**WHAT TO DO**.
Look through the data below and, wherever a line carries the word "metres", please copy that line.

**INFORMATION GIVEN**.
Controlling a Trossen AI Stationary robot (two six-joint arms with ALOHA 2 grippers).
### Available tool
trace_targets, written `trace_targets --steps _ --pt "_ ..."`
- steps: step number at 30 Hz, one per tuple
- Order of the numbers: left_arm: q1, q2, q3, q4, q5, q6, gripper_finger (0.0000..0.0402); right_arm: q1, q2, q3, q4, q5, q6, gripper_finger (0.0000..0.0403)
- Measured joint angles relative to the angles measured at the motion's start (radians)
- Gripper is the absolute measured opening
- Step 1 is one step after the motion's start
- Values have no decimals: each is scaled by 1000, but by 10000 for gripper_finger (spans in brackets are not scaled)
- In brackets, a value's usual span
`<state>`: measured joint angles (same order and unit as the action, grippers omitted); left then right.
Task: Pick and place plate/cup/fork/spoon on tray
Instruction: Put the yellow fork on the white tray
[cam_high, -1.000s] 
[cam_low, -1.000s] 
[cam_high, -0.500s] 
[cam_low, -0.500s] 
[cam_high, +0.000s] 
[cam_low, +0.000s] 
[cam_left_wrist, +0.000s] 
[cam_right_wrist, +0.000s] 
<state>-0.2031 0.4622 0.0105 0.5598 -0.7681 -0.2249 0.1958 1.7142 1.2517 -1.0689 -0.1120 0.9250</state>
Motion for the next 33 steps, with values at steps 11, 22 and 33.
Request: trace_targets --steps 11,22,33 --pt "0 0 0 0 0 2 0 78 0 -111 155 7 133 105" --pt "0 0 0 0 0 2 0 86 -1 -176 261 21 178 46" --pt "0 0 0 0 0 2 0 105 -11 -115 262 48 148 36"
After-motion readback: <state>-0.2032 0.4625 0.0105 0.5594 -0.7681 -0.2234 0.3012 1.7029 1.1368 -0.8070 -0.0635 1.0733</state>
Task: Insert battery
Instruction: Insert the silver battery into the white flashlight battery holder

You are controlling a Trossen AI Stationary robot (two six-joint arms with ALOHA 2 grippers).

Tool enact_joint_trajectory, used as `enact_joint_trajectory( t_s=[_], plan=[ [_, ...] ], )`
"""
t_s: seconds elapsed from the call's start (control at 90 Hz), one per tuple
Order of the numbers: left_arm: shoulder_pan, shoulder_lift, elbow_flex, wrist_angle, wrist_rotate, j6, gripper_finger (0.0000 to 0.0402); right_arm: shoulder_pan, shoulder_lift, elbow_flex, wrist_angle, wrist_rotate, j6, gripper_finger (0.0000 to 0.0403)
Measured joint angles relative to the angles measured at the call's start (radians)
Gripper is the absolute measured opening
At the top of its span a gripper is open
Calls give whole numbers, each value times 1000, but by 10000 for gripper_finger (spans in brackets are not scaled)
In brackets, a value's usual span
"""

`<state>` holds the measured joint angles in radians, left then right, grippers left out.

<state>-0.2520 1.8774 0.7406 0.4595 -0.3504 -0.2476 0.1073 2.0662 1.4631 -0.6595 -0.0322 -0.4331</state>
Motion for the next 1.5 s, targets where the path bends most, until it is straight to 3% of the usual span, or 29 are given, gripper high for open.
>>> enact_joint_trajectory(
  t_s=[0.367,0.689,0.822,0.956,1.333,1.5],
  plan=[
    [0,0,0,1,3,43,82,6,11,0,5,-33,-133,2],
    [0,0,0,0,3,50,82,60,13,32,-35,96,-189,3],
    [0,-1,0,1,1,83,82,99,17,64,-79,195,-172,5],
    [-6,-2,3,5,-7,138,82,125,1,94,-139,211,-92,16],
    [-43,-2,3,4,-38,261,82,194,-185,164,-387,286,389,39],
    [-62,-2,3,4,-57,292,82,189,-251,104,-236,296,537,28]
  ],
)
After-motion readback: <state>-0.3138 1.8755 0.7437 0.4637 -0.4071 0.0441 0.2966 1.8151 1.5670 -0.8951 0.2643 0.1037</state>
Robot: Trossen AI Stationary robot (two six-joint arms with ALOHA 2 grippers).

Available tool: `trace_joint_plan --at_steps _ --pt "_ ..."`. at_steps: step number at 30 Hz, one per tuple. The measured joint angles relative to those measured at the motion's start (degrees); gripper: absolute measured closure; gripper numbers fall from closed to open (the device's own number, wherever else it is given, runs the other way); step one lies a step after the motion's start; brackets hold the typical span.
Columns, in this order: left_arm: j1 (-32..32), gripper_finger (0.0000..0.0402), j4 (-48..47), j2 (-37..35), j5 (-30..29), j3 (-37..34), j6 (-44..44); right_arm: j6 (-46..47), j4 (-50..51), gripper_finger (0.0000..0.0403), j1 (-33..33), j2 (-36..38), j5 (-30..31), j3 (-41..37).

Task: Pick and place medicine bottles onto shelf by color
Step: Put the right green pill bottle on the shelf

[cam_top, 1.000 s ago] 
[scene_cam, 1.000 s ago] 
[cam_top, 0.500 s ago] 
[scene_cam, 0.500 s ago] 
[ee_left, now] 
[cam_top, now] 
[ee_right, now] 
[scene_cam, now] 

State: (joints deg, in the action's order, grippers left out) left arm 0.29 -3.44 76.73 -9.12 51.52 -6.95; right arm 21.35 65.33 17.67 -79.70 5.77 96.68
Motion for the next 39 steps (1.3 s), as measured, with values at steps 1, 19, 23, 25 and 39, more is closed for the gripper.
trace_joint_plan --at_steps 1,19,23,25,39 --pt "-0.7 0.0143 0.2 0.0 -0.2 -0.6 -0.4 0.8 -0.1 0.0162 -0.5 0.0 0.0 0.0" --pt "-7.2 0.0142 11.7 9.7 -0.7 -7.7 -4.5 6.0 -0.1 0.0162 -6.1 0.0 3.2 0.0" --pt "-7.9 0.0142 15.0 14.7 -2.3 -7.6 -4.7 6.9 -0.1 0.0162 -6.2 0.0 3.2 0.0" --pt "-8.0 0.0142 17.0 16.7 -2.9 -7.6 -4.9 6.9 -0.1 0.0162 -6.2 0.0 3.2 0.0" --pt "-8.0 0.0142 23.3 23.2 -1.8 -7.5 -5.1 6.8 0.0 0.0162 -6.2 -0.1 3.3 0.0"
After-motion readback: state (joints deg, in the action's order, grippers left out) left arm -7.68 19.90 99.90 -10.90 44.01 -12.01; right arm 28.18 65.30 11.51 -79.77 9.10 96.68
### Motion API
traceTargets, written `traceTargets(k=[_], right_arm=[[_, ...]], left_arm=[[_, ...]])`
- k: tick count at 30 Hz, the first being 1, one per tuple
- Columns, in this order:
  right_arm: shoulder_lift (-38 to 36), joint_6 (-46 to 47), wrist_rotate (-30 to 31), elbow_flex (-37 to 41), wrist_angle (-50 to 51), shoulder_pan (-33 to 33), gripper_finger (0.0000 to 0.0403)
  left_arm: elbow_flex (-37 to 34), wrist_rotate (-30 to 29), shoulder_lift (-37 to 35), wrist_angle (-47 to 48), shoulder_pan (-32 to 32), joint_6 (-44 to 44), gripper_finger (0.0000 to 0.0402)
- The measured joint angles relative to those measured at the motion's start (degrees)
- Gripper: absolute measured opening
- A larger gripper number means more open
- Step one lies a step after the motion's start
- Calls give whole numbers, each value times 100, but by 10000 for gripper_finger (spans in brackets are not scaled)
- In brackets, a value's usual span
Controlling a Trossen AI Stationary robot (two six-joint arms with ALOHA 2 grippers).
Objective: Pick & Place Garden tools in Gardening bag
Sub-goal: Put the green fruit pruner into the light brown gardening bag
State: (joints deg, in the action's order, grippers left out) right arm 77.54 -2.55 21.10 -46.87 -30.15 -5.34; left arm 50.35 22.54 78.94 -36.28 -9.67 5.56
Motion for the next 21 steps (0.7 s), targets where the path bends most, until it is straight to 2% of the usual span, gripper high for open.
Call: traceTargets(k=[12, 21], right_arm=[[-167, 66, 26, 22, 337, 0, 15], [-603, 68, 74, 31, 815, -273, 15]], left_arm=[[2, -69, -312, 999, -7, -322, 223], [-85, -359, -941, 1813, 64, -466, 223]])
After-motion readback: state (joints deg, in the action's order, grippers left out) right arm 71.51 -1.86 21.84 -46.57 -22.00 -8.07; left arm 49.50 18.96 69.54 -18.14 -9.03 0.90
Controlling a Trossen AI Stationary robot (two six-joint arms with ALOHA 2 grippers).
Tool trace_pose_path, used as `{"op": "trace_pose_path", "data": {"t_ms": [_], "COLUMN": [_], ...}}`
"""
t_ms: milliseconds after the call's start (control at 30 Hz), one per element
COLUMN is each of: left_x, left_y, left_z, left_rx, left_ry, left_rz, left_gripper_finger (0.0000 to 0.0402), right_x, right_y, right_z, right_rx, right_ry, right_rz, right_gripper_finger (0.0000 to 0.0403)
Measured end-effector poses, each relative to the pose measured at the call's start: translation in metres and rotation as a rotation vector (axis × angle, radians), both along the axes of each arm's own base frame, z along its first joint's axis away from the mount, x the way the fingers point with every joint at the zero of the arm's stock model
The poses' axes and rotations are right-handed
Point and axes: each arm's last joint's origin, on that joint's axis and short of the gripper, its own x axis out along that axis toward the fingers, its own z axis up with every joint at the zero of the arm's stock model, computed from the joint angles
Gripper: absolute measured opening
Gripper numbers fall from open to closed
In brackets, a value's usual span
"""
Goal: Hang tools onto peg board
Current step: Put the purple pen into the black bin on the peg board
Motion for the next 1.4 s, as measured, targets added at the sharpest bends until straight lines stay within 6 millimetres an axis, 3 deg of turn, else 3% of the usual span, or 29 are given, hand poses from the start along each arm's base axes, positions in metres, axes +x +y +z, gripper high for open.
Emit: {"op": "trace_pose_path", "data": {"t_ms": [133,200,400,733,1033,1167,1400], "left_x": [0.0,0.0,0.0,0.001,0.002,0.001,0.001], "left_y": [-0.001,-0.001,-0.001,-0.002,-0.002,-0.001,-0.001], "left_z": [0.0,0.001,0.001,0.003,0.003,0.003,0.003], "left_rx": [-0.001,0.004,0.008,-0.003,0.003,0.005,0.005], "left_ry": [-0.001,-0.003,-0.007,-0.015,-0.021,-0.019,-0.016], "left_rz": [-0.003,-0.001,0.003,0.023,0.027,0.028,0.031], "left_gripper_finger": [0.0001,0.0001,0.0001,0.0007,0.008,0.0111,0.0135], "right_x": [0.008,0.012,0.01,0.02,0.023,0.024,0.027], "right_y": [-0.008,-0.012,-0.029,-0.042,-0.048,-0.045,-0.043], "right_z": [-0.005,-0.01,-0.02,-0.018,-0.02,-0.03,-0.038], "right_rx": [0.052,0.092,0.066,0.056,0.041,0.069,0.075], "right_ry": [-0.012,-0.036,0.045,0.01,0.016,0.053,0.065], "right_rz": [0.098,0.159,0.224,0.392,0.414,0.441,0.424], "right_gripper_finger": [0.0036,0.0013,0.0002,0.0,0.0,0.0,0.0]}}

**RESPONSE FOR THIS EXERCISE**.
Measured end-effector poses, each relative to the pose measured at the call's start: translation in metres and rotation as a rotation vector (axis × angle, radians), both along the axes of each arm's own base frame, z along its first joint's axis away from the mount, x the way the fingers point with every joint at the zero of the arm's stock model
Motion for the next 1.4 s, as measured, targets added at the sharpest bends until straight lines stay within 6 millimetres an axis, 3 deg of turn, else 3% of the usual span, or 29 are given, hand poses from the start along each arm's base axes, positions in metres, axes +x +y +z, gripper high for open.

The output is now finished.